Now, while juice cleanses have long been considered nutritionally positive, I’m here to declare them equally positive for the social good. After walking a day in the shoes of the hungry I’ve seen the future of inequality, and it’s 10 times your daily dose of Swiss chard all stuffed inside a 12 oz. bottle.

Right now, in a time of unparalleled economic and social inequality, where 400 people hold more wealth than half of the U.S. combined, the trend of bottled butter lettuce is uniting rich and poor in a shared sense of hunger. Specifically, this self-induced liquid diet is teaching New York City’s privileged few to empathize with the 1.7 million (21.2%) in poverty.

While you may not think that drinking various forms of vegetable pulp compares to the experience of a family of four with a shared income of $15,000 a year struggling to put food on the table, you’re wrong.

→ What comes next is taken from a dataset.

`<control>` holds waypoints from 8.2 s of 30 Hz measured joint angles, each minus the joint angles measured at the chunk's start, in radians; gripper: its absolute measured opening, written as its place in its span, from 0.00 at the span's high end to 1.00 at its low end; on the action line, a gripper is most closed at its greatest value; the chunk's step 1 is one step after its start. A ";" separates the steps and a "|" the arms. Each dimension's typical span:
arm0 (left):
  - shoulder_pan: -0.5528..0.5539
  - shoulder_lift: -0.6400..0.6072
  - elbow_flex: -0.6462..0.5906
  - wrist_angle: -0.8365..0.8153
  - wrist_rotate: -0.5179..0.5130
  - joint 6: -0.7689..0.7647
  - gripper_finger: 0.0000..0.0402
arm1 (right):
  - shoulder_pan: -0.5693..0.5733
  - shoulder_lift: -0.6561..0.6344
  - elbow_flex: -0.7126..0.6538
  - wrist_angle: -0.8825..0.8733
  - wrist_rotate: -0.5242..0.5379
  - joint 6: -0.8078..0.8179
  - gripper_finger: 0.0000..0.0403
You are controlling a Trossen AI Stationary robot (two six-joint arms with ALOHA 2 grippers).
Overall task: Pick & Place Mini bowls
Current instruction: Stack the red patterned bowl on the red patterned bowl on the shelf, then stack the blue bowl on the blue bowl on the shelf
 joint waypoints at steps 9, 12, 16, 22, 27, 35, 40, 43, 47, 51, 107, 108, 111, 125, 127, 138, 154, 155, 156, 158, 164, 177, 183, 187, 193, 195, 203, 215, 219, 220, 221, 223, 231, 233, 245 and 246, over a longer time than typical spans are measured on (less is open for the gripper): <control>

Trust me, there’s absolutely nothing pleasant about swallowing ungodly amounts of raw fruits/vegetables/organic oils/exotic roots on an empty stomach before your 8:00 AM personal training session at Equinox.

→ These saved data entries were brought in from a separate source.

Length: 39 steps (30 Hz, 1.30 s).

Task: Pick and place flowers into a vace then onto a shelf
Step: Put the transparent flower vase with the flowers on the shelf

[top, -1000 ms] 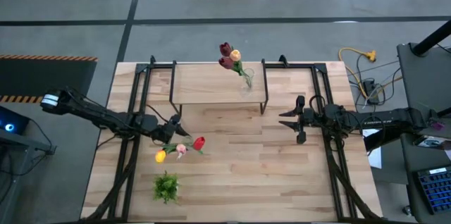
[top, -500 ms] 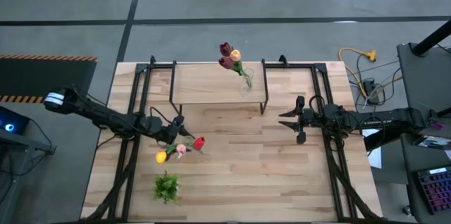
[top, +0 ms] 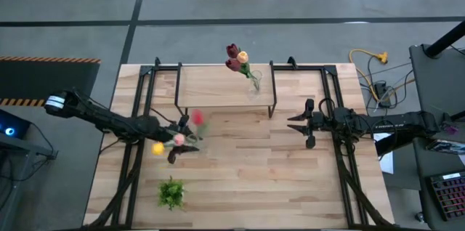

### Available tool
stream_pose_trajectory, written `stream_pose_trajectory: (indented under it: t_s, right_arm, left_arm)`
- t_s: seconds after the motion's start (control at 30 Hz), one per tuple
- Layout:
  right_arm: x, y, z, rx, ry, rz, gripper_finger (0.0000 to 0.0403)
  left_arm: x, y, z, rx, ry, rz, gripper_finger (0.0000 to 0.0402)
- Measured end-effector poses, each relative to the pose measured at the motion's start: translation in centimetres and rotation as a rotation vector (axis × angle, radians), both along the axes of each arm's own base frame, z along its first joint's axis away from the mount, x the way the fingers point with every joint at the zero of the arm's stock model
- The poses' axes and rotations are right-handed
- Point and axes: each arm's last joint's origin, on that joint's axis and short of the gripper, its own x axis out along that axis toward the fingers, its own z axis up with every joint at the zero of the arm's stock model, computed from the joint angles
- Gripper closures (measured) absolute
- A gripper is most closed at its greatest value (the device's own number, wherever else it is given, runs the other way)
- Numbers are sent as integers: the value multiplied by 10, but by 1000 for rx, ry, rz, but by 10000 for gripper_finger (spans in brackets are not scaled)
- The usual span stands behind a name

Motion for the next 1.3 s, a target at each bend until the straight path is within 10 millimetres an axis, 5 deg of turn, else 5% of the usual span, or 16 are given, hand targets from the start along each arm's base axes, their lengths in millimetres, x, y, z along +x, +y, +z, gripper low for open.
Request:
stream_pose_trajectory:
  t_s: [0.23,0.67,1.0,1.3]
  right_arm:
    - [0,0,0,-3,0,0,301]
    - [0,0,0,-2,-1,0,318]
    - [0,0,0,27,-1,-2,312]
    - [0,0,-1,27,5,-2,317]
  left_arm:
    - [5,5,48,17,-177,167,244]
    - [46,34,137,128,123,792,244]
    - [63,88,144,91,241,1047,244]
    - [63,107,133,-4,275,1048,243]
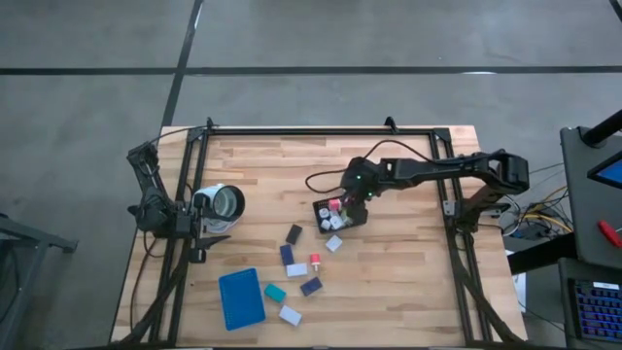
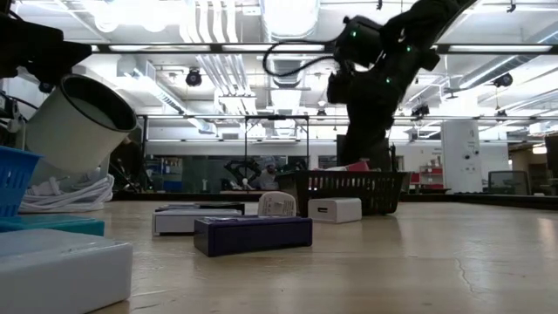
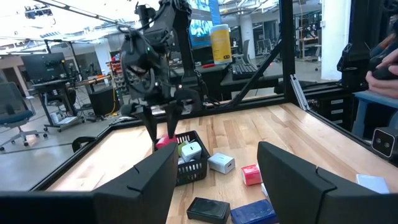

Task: Pick & Place Office items
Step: Put the pink charger adapter into the black bin, then put the white charger adapter into the black bin

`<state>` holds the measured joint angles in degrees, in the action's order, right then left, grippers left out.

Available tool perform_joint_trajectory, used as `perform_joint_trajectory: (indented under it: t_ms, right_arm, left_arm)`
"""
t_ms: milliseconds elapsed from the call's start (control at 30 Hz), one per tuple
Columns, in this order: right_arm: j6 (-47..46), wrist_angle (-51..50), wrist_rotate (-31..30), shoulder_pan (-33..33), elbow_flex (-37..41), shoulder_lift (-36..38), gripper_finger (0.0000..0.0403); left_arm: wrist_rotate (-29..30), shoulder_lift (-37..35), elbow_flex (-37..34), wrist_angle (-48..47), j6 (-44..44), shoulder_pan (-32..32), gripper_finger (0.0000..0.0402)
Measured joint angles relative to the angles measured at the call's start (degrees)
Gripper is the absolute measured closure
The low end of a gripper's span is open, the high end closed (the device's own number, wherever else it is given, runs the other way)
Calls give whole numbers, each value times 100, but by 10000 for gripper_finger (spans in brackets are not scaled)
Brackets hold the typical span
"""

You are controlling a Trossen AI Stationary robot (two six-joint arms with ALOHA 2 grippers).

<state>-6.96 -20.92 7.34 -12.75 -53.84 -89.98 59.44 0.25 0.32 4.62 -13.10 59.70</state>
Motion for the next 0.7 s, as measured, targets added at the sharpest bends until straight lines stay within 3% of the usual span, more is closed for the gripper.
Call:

Recently, with one in five of New York City’s children living in homes without enough food on the table, there has been a growing discussion about how the richest nation on earth continues to suffer from the highest child poverty rate of any other developed country except for Romania. While the answer probably lies somewhere in between a shrinking middle class, a flawed tax code, and ever increasing globalization, right now, the bravest thing we can do is continue stoking the fires of this new populist grass roots cold press juicing campaign.

While it is one thing to read about poverty, donate to a food pantry, volunteer at a homeless shelter, and/or advocate for public support, it’s another thing to walk a day (or 3 if you’re really dedicated to deep cleansing and full rejuvenation) in the shoes of those less fortunate. Honestly, if you’ve ever forced down a combination of cucumber, celery, kale, dandelion extract, and ginger juice before a Beyonce concert, you can start to get an idea of the hardship facing our city’s hungry children.

I mean, sometimes silent solidarity is more powerful than ineffective action. Isn’t that what Gandhi really taught us with his hunger strikes?

Today, I’m proud to live in a city where the top 1% of the population are selfless enough to spend $100 per day to voluntarily starve themselves all to stand strong with the bottom 1% who are actually, in reality, starving.